EU ministers hold emergency talks today on tightening border checks after the killing of the ringleader of the Paris attacks in an apartment in the French capital raised troubling questions about the bloc's security.
Abdelhamid Abaaoud, a Belgian of Moroccan origin suspected of masterminding the attacks that left 129 people dead in the name of the Islamic State group, died in Wednesday's assault by police on an apartment in northern Paris.
The 28-year-old was thought to have been in Syria, where he had boasted of planning attacks on the West, and his presence in France has raised questions about Europe's handling of the region's worst migrant crisis since World World II.
French Interior Minister Bernard Cazeneuve said Paris had received no warning from other EU members that Abaaoud was in the bloc, and it was "urgent that Europe wakes up, organises itself and defends itself against the terrorist threat".
European Union interior and justice ministers are to meet in Brussels where they will discuss tightening checks on all travellers at the external borders of the 26-nation Schengen zone as an emergency measure.
French Prime Minister Manuel Valls said some of the killers in the Paris attacks had taken advantage of Europe's migrant crisis to "slip in" unnoticed and warned the cherished Schengen zone would be in danger if the bloc did not improve border controls.
Abaaoud's links to Syria and the discovery of a Syrian passport near the dead body of one of the gunmen have also stoked concerns elsewhere that terrorists could be posing as refugees from the war-torn country as a cover for plotting attacks.
In the US, the Republican-dominated Congress on Thursday voted to ban Syrian and Iraqi refugees from entering the United States until tougher screening measures are in place.
And in Russia, itself still reeling after a Russian passenger plane was downed in Egypt killing 224 people on board in another attack claimed by ISIS, both chambers of parliament will hold extraordinary meeting on tacking terrorism today.
Numerous plots
Abaaoud was the subject of an international arrest warrant issued by Belgium, where a court had in July sentenced him in absentia to 20 years in prison for recruiting terrorists for Syria.
But it was only three days after the Paris bloodbath that "intelligence services of a country outside Europe indicated they had knowledge of his presence in Greece", Cazeneuve said, without specifying which country.
Abaaoud was also checked by police at Cologne-Bonn airport on his way to Istanbul in early 2014, German officials said, but was allowed to go as they had no indication he should be stopped.
He was finally tracked down in Paris after a tip-off from Moroccan intelligence services, according to police sources.
At least 129 people were killed and hundreds wounded in the shootings and suicide bombings that targeted a concert hall, bars and restaurants and the Stade de France national stadium a week ago.
It was the second major attack in Paris in less than a year. In January, terrorist gunmen killed 17 people at Charlie Hebdo satirical magazine, on the streets and in a Jewish supermarket.

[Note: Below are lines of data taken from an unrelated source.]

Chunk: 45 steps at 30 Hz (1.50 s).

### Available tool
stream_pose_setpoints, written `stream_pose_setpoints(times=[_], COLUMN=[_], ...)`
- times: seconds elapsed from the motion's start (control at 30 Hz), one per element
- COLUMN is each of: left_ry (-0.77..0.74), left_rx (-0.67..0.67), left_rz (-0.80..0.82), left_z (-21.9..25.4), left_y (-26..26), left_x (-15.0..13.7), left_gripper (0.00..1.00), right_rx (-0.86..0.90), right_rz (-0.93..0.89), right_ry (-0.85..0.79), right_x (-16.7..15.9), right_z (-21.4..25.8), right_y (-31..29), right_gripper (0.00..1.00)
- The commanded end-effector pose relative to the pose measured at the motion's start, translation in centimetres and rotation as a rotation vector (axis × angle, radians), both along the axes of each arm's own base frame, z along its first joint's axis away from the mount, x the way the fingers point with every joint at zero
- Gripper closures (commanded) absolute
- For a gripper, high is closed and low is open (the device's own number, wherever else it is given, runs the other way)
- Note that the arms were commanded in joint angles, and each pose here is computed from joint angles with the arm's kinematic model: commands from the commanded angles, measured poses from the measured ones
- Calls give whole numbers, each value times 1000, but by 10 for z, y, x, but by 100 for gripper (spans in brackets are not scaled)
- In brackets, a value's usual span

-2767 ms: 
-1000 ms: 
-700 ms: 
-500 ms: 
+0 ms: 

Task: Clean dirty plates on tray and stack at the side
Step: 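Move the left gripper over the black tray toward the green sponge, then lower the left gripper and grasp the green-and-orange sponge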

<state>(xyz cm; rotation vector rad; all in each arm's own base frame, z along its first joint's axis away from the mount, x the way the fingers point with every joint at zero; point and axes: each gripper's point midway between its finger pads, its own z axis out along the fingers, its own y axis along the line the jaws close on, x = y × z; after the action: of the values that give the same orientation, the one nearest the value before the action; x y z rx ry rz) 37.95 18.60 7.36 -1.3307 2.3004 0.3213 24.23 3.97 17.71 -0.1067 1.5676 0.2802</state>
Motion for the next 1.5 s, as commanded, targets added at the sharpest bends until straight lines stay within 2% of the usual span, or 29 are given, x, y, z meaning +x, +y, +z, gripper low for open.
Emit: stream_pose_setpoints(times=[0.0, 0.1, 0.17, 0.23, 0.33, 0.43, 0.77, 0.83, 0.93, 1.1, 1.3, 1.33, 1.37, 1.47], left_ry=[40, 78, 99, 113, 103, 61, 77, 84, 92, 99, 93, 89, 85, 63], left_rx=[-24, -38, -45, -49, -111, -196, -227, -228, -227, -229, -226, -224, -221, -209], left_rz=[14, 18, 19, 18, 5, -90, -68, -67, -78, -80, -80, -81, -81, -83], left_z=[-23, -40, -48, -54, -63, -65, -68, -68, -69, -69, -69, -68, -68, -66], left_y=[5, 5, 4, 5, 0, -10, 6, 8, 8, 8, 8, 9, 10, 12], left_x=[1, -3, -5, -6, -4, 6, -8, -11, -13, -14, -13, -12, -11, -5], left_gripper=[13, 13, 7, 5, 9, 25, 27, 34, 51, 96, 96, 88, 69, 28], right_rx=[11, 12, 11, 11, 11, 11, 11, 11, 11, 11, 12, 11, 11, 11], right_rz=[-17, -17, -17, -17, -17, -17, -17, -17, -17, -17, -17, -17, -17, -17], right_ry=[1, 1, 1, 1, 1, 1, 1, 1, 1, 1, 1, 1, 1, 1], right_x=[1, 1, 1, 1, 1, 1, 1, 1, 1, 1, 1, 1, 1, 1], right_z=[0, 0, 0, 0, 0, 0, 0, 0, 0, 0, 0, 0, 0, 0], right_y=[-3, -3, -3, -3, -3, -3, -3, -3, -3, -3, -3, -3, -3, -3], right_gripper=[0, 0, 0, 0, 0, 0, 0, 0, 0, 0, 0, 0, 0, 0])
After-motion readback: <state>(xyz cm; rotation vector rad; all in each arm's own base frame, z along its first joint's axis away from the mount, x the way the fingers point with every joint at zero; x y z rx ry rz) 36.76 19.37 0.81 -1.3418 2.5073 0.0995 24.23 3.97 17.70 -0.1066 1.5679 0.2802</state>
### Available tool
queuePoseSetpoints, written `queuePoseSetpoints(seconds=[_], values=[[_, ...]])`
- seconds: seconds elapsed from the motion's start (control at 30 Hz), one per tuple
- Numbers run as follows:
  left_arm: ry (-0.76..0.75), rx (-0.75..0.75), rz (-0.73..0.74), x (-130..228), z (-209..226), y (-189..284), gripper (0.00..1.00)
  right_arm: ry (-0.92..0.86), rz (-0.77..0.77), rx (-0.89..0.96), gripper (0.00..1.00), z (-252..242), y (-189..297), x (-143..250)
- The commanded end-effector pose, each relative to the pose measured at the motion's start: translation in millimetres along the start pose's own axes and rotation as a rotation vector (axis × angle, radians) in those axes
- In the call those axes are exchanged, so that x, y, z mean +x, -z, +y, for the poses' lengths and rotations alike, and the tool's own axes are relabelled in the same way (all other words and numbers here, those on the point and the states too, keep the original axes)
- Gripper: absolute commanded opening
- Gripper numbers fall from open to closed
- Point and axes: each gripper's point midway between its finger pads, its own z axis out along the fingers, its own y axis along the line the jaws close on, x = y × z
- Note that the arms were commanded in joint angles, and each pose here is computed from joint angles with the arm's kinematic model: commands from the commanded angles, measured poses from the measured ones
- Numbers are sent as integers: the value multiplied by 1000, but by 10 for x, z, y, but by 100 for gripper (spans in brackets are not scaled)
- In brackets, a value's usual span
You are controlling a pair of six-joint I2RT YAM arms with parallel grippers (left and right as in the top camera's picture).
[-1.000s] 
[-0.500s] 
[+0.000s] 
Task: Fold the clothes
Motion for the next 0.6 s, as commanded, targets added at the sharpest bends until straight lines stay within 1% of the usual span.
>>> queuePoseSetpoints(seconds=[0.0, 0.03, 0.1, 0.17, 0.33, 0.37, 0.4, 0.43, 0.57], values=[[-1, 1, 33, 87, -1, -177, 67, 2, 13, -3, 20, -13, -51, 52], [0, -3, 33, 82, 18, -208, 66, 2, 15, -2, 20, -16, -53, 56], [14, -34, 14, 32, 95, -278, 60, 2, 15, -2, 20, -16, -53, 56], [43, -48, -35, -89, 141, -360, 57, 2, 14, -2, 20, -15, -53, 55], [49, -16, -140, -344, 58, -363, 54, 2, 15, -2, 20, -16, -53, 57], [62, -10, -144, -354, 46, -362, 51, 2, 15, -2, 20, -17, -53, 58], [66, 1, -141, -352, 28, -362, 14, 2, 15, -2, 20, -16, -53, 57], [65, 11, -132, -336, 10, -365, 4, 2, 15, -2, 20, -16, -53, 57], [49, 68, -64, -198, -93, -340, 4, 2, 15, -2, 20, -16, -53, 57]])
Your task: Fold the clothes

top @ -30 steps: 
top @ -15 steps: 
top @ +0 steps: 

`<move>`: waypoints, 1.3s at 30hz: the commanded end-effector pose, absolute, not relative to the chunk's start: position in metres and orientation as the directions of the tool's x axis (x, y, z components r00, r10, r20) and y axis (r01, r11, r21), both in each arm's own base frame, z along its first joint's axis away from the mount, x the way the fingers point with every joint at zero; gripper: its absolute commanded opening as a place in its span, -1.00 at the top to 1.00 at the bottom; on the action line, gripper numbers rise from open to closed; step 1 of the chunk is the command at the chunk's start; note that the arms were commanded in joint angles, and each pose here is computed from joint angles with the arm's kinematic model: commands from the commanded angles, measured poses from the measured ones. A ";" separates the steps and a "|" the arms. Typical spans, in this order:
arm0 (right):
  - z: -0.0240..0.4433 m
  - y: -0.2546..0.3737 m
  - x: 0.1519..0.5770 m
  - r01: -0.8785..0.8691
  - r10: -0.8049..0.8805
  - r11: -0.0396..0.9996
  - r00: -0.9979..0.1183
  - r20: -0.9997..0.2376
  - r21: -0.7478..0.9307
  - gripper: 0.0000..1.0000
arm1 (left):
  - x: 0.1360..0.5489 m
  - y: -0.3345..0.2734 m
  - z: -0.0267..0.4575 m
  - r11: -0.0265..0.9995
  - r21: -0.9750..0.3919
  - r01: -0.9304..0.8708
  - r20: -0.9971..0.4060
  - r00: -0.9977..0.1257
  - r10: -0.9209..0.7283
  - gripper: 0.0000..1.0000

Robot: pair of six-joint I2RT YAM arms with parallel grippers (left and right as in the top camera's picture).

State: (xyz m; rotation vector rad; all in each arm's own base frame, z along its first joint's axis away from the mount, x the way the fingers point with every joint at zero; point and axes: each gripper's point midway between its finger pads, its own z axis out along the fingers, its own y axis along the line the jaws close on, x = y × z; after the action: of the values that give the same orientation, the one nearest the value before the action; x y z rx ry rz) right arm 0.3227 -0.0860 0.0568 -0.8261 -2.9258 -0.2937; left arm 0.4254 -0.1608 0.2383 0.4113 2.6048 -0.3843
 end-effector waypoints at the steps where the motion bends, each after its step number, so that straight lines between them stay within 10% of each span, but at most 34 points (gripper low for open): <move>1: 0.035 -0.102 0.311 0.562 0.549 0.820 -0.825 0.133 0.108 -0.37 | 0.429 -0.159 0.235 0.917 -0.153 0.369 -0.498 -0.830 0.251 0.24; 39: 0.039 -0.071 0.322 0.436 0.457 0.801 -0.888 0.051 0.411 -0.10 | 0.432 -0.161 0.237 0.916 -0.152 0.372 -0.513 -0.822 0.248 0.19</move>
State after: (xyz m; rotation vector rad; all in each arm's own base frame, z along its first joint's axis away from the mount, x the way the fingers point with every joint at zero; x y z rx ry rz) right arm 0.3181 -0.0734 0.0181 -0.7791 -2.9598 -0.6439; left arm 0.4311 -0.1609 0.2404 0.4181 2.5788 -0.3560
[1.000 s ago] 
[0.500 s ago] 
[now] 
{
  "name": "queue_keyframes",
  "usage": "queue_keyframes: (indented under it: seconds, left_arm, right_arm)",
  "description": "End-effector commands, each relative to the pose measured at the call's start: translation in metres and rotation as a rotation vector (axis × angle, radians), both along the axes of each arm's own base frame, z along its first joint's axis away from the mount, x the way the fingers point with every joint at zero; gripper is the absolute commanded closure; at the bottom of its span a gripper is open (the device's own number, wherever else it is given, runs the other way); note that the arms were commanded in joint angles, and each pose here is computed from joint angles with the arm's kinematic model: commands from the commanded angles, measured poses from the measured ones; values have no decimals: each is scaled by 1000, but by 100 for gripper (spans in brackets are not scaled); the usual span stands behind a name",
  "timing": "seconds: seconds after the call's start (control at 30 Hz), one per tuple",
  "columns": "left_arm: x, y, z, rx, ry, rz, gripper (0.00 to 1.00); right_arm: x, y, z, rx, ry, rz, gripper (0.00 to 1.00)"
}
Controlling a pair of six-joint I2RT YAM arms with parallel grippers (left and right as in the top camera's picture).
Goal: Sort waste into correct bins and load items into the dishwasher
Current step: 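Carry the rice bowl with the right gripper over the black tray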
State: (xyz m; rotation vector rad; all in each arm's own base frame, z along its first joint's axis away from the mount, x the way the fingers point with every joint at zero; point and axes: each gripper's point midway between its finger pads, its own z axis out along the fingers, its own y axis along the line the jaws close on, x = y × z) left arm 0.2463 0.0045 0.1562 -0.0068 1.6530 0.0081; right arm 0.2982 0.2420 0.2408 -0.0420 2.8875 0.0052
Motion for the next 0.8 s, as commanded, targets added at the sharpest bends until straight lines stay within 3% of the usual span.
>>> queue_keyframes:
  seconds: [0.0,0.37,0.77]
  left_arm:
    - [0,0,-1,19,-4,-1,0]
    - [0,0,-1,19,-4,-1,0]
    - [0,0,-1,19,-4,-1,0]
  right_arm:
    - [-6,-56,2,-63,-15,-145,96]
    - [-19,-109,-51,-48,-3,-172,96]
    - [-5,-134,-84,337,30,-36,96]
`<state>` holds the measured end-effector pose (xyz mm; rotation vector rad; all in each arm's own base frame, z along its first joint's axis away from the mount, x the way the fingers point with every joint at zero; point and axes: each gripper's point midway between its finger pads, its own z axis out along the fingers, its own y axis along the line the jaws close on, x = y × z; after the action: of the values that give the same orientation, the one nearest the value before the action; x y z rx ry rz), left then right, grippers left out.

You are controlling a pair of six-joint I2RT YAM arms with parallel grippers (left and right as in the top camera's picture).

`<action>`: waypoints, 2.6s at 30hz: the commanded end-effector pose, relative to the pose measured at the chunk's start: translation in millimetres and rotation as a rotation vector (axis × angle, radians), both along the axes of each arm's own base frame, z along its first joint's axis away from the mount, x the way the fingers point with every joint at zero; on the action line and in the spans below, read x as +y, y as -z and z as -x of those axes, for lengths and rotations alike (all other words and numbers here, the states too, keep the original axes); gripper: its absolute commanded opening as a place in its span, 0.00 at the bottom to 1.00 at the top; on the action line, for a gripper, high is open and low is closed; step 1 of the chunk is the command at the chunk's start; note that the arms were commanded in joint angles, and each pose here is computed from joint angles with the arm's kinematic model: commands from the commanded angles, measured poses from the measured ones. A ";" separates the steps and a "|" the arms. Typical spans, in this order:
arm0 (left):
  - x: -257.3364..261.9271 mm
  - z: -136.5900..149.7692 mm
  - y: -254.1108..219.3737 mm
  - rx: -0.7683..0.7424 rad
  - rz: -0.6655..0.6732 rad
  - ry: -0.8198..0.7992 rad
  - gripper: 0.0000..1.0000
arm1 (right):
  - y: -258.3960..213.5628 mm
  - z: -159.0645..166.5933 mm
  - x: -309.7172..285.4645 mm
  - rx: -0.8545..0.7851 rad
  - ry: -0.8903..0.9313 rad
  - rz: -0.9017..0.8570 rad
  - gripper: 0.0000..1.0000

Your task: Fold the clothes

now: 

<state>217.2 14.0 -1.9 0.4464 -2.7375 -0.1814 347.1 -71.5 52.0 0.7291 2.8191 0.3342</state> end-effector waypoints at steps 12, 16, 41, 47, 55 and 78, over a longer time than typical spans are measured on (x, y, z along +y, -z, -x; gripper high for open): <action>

Abaaoud was involved in four out of six attack plots foiled in France this year, Cazeneuve said. Police are also probing links to a thwarted assault on a high-speed train from Amsterdam to Paris in August.
As the probe widened across Europe, Belgian police arrested nine people in Brussels, seven in raids linked to a suicide bomber who took part in the Paris attacks.
Italy was also hunting five suspects after an FBI tip-off about possible terrorist attacks on landmark sites.
'In her own bubble'
Paris prosecutor Francois Molins said fingerprint analysis was used to identify Abaaoud's body, found riddled with bullets in the rubble of the shattered building in Saint-Denis following a seven-hour police siege.
A body thought to be Abaaoud's 26-year-old cousin Hasna Ait Boulahcen, who detonated an explosives vest, was also found at the scene.
Speaking to AFP before police raided a house northeast of Paris where Boulahcen had lived with her mother and siblings, her brother said she had become radicalised only around six months ago.
"She was unstable, she created her own bubble. She wasn't looking to study religion, I have never even seen her open a Koran," he told AFP.
Eight arrests were made in Wednesday's massive raid in Saint Denis, but another key suspect, Salah Abdeslam, remains unaccounted for.
Abdeslam is thought to be one of the only surviving members of the group of assailants behind the Paris attacks. His suicide-bomber brother Brahim Abdeslam blew himself up at a cafe without killing anyone.
French lawmakers on Thursday voted to extend an extraordinary package of security measures for three months as Valls warned of "the risk from chemical or biological weapons".
The measures include allowing police to carry weapons when they are off duty and use them in the event of an attack. French MPs also voted to let the government block websites and social media accounts promoting or inciting terrorist acts.